En s’éloignant de l’interprétation littérale des dispositions en cause, la CAA de Lyon a sans doute été sensible à des considérations budgétaires. La solution dégagée par la Cour présente, en effet, l’avantage d’être la moins onéreuse pour les finances publiques.

 

Elle peut également s’appuyer sur un précédent jurisprudentiel.

 

Dans le cadre de l’application du décret du 5 février 1997 portant attribution de la nouvelle bonification indiciaire à certains personnels de la fonction publique hospitalière, le Conseil d’Etat a adopté une position proche (CE, 26 juillet 2018, n°41340, Centre Hospitalier de Châteauroux, mentionné aux tables concl. Polge).
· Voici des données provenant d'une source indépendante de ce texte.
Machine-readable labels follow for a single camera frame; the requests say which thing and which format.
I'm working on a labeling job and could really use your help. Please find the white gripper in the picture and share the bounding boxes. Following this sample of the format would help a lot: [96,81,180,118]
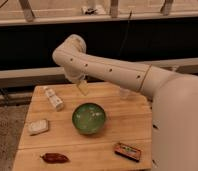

Dans le dossier Centre Hospitalier de Châteauroux, le Conseil d’Etat a toutefois privilégié une approche plus prudente limitée aux faits de l’espèce.

 

3. Comment savoir si un agent exerce ses fonctions à titre principal ?

 

Selon le Conseil d’Etat, un agent qui exerce des fonctions « à titre principal » doit y consacrer plus de la moitié de son temps de travail total (CE, 4 juin 2007, Commune de Carrières-sur-Seine, n° 284380)

 

Dès lors, pour les fonctions précisées en annexe du décret du 3 juillet 2006 précité, l’employeur devrait vérifier, au cas par cas, si l’activité de l’agent occupe plus de la moitié de de son temps et dans l’affirmative lui attribuer la NBI prévue à cet effet.

 

Dans la pratique, un tel décompte pourrait être source de différend entre la collectivité et le fonctionnaire notamment dans les cas où celui-ci consacre une part significative mais non prépondérante de son temps de travail (35%, 40%) à des fonctions donnant droit à perception de la NBI.